Please write out all of the data below exactly, without including the pictures.

### Collected data ###

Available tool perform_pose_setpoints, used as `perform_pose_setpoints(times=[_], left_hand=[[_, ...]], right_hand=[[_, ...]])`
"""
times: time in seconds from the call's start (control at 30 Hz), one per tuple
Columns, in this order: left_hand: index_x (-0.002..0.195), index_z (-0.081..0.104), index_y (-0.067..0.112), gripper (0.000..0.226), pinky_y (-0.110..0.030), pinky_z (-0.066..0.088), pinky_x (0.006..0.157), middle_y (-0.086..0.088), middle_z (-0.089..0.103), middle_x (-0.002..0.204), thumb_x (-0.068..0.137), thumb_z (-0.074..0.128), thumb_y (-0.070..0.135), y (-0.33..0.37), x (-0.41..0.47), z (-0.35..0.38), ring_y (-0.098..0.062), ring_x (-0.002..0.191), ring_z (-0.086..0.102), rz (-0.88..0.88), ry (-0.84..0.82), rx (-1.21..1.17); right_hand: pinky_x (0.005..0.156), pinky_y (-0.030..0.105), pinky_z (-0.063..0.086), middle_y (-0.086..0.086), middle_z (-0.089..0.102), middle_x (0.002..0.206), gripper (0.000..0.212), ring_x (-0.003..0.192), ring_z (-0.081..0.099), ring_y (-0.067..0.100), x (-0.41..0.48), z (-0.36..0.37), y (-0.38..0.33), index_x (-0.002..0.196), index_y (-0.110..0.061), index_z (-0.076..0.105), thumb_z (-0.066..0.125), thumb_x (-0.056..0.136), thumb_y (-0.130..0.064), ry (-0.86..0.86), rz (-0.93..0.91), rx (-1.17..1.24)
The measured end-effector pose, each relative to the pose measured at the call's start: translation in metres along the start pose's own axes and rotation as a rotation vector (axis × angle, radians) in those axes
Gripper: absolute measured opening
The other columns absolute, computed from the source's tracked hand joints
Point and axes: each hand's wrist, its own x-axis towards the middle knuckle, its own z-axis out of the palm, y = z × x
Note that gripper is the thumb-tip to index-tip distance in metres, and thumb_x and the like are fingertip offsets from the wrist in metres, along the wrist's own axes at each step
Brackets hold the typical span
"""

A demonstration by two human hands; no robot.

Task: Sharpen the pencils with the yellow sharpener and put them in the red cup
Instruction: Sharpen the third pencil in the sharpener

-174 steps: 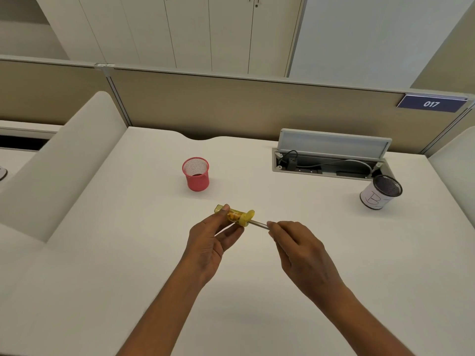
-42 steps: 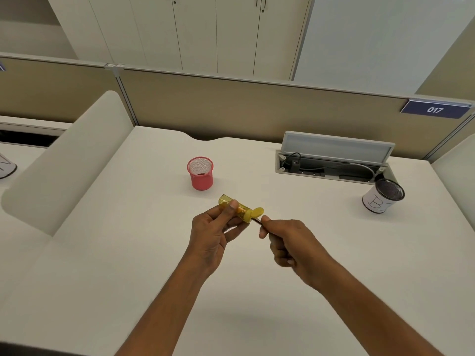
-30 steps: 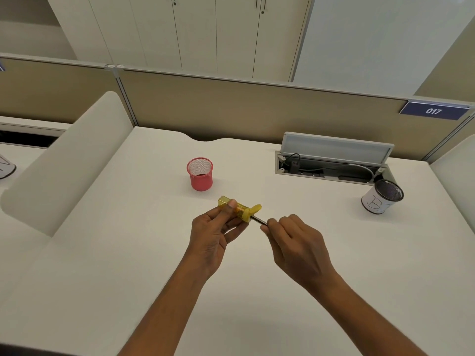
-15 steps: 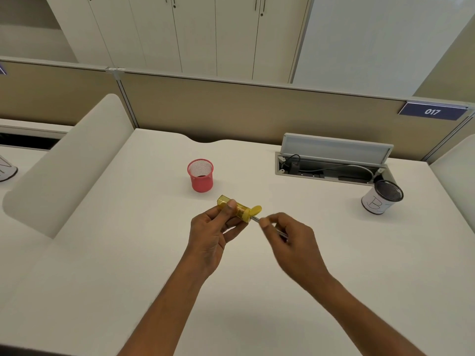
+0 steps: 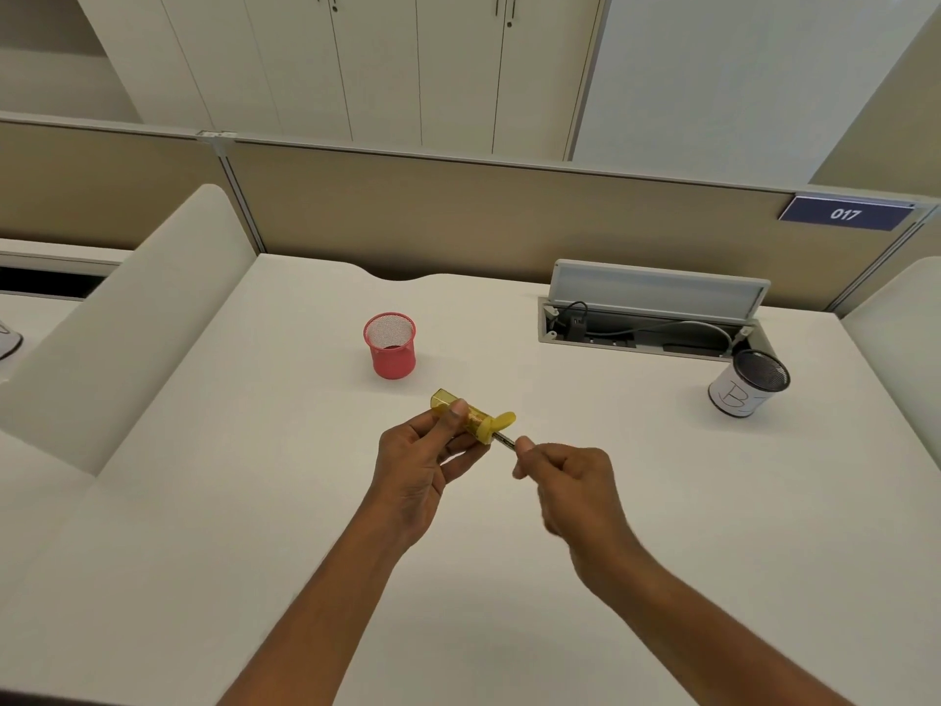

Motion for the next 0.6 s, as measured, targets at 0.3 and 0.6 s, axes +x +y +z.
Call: perform_pose_setpoints(times=[0.3,0.6], left_hand=[[0.096,0.076,-0.002,0.019,-0.035,0.063,0.078,-0.022,0.077,0.099,0.091,0.07,0.015,0.001,-0.002,-0.001,-0.03,0.092,0.077,0.033,0.033,-0.014],[0.101,0.075,-0.003,0.022,-0.036,0.064,0.078,-0.024,0.077,0.103,0.091,0.07,0.016,-0.003,0.0,0.001,-0.032,0.094,0.077,-0.008,0.041,-0.057]], right_hand=[[0.051,0.023,0.034,-0.007,0.048,0.058,0.036,0.051,0.04,0.01,0.008,-0.009,0.005,0.088,-0.02,0.072,0.057,0.098,-0.051,-0.054,-0.324,-0.37],[0.045,0.031,0.03,-0.002,0.045,0.061,0.021,0.056,0.036,0.015,0.022,-0.006,0.027,0.087,-0.011,0.07,0.059,0.101,-0.022,0.141,-0.974,-0.876]])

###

[Finished task]:
Available tool perform_pose_setpoints, used as `perform_pose_setpoints(times=[_], left_hand=[[_, ...]], right_hand=[[_, ...]])`
"""
times: time in seconds from the call's start (control at 30 Hz), one per tuple
Columns, in this order: left_hand: index_x (-0.002..0.195), index_z (-0.081..0.104), index_y (-0.067..0.112), gripper (0.000..0.226), pinky_y (-0.110..0.030), pinky_z (-0.066..0.088), pinky_x (0.006..0.157), middle_y (-0.086..0.088), middle_z (-0.089..0.103), middle_x (-0.002..0.204), thumb_x (-0.068..0.137), thumb_z (-0.074..0.128), thumb_y (-0.070..0.135), y (-0.33..0.37), x (-0.41..0.47), z (-0.35..0.38), ring_y (-0.098..0.062), ring_x (-0.002..0.191), ring_z (-0.086..0.102), rz (-0.88..0.88), ry (-0.84..0.82), rx (-1.21..1.17); right_hand: pinky_x (0.005..0.156), pinky_y (-0.030..0.105), pinky_z (-0.063..0.086), middle_y (-0.086..0.086), middle_z (-0.089..0.102), middle_x (0.002..0.206), gripper (0.000..0.212), ring_x (-0.003..0.192), ring_z (-0.081..0.099), ring_y (-0.067..0.100), x (-0.41..0.48), z (-0.36..0.37), y (-0.38..0.33), index_x (-0.002..0.196), index_y (-0.110..0.061), index_z (-0.076..0.105), thumb_z (-0.066..0.125), thumb_x (-0.056..0.136), thumb_y (-0.130..0.064), ry (-0.86..0.86), rz (-0.93..0.91), rx (-1.17..1.24)
The measured end-effector pose, each relative to the pose measured at the call's start: translation in metres along the start pose's own axes and rotation as a rotation vector (axis × angle, radians) in those axes
Gripper: absolute measured opening
The other columns absolute, computed from the source's tracked hand joints
Point and axes: each hand's wrist, its own x-axis towards the middle knuckle, its own z-axis out of the palm, y = z × x
Note that gripper is the thumb-tip to index-tip distance in metres, and thumb_x and the like are fingertip offsets from the wrist in metres, along the wrist's own axes at each step
Brackets hold the typical span
"""

A demonstration by two human hands; no robot.

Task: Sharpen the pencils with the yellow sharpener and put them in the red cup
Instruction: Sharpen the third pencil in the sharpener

-174 steps: 
-42 steps: 
-30 steps: 
-15 steps: 
+0 steps: 

Motion for the next 0.6 s, as measured, targets at 0.3 and 0.6 s, axes +x +y +z.
Call: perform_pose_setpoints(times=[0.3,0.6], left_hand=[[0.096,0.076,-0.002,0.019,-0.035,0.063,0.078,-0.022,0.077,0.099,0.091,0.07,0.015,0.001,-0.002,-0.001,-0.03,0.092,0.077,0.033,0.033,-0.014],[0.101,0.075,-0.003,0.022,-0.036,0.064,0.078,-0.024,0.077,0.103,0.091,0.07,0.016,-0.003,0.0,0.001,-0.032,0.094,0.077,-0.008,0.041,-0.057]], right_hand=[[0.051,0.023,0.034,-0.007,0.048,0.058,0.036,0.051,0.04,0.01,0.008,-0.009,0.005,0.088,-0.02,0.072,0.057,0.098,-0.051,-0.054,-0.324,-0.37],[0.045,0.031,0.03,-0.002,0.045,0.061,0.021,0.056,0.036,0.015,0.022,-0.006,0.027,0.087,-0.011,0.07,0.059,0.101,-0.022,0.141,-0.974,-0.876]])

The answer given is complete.